## Exercise brief
Among the lines below, copy each one in which "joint" appears.

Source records
....

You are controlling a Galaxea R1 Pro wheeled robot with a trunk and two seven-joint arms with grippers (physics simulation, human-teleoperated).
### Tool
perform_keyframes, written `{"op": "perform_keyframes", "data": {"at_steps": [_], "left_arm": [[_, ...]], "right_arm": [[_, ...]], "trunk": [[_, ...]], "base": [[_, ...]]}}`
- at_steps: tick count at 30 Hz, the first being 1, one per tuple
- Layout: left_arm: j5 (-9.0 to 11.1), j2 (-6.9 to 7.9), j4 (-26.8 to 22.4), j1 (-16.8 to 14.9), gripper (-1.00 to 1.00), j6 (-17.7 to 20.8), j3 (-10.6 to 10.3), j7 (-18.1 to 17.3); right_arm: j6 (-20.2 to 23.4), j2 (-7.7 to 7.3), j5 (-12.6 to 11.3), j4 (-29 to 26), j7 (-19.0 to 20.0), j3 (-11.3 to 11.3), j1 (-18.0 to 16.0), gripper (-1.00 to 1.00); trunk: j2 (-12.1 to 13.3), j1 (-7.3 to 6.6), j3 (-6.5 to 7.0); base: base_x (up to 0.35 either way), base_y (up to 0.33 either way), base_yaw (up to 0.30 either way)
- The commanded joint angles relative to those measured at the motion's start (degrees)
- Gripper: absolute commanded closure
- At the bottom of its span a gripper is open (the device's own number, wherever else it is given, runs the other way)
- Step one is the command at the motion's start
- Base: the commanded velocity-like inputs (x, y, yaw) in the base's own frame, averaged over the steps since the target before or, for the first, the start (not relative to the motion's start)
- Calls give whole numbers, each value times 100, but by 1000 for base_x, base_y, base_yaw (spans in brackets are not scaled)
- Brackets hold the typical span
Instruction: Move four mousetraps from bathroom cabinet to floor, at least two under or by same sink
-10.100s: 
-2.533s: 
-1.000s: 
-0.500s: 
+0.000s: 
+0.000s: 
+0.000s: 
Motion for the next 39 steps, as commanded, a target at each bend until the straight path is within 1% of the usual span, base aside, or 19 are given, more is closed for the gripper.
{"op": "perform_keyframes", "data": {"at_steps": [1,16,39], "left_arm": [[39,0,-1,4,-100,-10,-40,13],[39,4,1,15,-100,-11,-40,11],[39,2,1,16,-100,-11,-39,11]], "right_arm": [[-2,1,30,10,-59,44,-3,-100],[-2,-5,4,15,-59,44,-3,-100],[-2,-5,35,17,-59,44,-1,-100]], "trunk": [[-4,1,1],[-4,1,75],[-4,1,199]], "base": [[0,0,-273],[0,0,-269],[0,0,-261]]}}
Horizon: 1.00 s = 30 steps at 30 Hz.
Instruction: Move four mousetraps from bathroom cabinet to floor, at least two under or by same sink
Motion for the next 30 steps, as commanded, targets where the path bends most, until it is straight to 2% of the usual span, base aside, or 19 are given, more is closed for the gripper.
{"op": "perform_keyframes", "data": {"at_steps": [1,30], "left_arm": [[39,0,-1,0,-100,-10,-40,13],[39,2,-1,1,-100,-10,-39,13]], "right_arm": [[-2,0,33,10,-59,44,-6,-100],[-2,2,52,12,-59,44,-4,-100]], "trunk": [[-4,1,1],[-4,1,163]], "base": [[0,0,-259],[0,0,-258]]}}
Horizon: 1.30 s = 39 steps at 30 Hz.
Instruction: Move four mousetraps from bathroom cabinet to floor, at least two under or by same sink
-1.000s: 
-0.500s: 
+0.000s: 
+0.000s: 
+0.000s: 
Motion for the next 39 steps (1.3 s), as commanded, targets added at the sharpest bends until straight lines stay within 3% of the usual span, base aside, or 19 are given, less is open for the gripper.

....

## Exercise response
You are controlling a Galaxea R1 Pro wheeled robot with a trunk and two seven-joint arms with grippers (physics simulation, human-teleoperated).
- The commanded joint angles relative to those measured at the motion's start (degrees)

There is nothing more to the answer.